5 - Mary Poppins - 1:38 - 14.02.09

Me parece, maja, que no has tenido infancia y puedes desmitificar todo lo que quieras esta película, pero es de las más míticas.
Sigue sentada en tu BUTACA desmitificando películas, que otros seguiremos soñando con ellas…



4 - Almudena Muñoz - 14:10 - 31.10.07

Es que “Sonrisas y lágrimas” se merece un tratado aparte. Anda que no tardé años en verla entera XD Lo de los títulos es graciosísimo: cuando estuve este verano en Italia me topé con el dvd de la peli: “Todos juntos apasionadamente” XD



3 - Tònia Pallejà - 2:04 - 28.10.07

Siempre he dicho que cualquier película en la que participe Julie Andrews entra a formar parte directamente del género de terror. Yo tuve pesadillas con “Sonrisas y lágrimas” (que vaya usted a saber por qué se tituló “La novicia REBELDE” en muchos países hispanoamericanos, por cierto).

“Mary Poppins” si te la tomas en serio da mucha rabia. Pero si la contemplas como una delirante fantasía lisérgica -bueno, como has hecho tú en tu divertido texto- es simplemente genial. ¿Quién dijo “El mago de Oz”? XD De hecho, creo que sus guionistas no hubieran pasado las pruebas de doping.



2 - Almudena Muñoz - 18:14 - 27.10.07

Siiii, me acuerdo, y también lo parodiaban en “Johnny Bravo”, aunque en versión niñero XD Yo también reconozco que es una buena película familiar, a pesar de sus toques “Edelweiss” (momento-ñoño-musical), pero hay días en que a una le apetece ser mala mala.

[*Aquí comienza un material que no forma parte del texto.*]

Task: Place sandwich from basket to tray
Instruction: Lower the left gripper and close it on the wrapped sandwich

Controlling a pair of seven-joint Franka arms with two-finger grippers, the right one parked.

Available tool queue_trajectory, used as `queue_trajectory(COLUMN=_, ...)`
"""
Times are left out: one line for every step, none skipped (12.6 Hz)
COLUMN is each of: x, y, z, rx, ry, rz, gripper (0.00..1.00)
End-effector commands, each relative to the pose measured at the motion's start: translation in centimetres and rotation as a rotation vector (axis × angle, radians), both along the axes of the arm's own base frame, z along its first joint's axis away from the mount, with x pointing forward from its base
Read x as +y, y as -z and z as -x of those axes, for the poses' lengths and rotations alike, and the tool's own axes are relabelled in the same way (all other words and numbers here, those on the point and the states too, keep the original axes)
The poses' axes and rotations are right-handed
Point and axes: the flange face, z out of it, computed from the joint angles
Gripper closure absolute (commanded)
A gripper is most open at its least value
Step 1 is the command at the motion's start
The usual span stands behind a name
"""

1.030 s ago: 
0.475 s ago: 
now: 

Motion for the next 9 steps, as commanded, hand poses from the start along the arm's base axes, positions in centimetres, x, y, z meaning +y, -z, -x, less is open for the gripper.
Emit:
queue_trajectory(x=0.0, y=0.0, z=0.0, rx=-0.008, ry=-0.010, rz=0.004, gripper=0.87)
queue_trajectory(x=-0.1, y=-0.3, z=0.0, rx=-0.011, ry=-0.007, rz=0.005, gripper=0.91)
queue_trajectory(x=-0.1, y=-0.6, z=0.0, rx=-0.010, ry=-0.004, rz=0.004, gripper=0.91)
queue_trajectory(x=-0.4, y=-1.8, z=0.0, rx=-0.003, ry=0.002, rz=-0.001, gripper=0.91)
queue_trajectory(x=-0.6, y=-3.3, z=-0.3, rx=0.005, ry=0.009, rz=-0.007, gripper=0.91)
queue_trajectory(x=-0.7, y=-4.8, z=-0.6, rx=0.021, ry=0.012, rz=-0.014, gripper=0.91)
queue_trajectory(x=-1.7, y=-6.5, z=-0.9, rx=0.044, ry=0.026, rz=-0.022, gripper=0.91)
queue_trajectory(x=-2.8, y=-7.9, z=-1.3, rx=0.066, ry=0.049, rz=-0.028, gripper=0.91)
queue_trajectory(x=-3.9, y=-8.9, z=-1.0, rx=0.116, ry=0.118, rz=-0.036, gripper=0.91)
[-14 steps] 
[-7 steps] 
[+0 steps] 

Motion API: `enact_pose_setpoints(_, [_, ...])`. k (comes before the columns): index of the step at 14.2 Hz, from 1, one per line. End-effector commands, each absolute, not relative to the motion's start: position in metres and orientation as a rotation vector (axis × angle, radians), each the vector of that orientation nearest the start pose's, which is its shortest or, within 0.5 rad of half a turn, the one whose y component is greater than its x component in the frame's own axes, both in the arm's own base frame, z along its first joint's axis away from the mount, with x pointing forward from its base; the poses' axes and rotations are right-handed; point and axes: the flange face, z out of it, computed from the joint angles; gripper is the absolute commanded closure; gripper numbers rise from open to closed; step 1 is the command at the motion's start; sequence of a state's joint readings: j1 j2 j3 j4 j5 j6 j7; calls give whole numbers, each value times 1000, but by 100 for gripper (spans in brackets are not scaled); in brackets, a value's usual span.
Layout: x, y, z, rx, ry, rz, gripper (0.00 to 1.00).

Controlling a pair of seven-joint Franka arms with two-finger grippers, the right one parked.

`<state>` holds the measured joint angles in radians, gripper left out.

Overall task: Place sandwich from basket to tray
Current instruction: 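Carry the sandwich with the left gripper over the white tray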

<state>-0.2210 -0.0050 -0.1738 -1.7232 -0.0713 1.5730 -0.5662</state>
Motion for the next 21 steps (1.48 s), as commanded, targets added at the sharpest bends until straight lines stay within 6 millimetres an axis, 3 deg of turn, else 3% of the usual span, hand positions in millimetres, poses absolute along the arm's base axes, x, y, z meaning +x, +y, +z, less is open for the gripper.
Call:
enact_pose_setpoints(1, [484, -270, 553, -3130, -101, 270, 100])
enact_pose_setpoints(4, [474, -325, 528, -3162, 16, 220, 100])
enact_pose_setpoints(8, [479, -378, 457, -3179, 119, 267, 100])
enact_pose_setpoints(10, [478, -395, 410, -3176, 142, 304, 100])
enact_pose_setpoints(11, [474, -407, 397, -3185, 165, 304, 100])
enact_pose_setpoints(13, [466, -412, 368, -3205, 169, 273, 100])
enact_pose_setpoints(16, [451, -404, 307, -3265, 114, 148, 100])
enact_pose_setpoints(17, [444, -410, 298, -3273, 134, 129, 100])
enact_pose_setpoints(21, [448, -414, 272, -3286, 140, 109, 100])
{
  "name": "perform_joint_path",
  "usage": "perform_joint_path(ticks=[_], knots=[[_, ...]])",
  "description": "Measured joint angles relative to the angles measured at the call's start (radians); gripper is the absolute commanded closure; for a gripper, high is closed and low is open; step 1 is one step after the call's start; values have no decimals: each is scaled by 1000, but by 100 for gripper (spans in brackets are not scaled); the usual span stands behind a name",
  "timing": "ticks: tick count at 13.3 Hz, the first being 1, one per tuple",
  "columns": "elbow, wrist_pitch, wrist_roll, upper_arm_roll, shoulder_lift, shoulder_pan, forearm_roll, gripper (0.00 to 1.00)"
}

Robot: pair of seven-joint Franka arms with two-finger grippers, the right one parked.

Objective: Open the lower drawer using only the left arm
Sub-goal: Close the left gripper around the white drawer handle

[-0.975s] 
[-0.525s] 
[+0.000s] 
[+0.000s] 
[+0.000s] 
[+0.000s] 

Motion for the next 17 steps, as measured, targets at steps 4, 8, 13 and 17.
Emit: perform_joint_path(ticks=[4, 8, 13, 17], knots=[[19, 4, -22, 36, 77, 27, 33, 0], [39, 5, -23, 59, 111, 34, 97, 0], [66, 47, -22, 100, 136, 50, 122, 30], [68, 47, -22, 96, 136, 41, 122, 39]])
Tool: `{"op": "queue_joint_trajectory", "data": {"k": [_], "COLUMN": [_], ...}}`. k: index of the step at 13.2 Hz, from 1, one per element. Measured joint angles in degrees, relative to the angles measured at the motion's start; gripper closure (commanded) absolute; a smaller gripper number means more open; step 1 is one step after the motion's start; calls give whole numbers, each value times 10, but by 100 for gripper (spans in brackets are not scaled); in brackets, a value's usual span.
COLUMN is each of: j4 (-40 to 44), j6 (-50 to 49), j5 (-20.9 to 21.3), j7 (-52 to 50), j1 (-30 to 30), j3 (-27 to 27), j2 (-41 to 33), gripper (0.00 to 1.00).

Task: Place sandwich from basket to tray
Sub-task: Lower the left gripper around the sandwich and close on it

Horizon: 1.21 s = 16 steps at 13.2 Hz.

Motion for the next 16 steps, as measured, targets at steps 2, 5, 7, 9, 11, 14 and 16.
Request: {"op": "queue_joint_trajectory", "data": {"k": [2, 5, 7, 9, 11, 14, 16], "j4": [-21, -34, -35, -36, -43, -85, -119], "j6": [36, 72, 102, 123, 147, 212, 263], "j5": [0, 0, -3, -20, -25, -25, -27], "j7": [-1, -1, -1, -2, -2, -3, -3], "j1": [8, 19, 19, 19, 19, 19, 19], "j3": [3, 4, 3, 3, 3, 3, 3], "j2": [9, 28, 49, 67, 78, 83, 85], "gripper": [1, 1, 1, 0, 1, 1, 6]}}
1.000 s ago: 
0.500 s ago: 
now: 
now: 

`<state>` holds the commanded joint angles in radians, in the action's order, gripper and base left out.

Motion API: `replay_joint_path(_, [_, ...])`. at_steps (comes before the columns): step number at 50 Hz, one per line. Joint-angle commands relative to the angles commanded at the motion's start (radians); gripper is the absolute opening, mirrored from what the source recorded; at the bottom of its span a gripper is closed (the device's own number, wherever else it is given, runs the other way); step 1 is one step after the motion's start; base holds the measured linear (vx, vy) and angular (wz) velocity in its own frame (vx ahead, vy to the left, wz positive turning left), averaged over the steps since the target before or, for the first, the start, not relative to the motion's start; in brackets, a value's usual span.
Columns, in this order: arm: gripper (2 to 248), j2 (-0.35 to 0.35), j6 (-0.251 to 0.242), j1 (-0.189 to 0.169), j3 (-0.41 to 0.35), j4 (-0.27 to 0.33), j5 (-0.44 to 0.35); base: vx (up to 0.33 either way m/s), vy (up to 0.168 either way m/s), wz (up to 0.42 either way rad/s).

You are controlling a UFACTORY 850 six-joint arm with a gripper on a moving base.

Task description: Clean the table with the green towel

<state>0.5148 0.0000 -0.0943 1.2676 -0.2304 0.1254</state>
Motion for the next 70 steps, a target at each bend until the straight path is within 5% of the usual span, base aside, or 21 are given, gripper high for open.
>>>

1 - Joaquín R. Fernández - 15:16 - 27.10.07

Me ha encantado tu visión sobre esta cinta de Disney, aunque tengo que reconocer que “Mary Poppins” me parece un musical más que correcto. Supongo que habrás visto el episodio de “Los Simpson” en el que se burlan de este personaje, es realmente divertido (no como buena parte de los que continúan emitiendo hoy en día).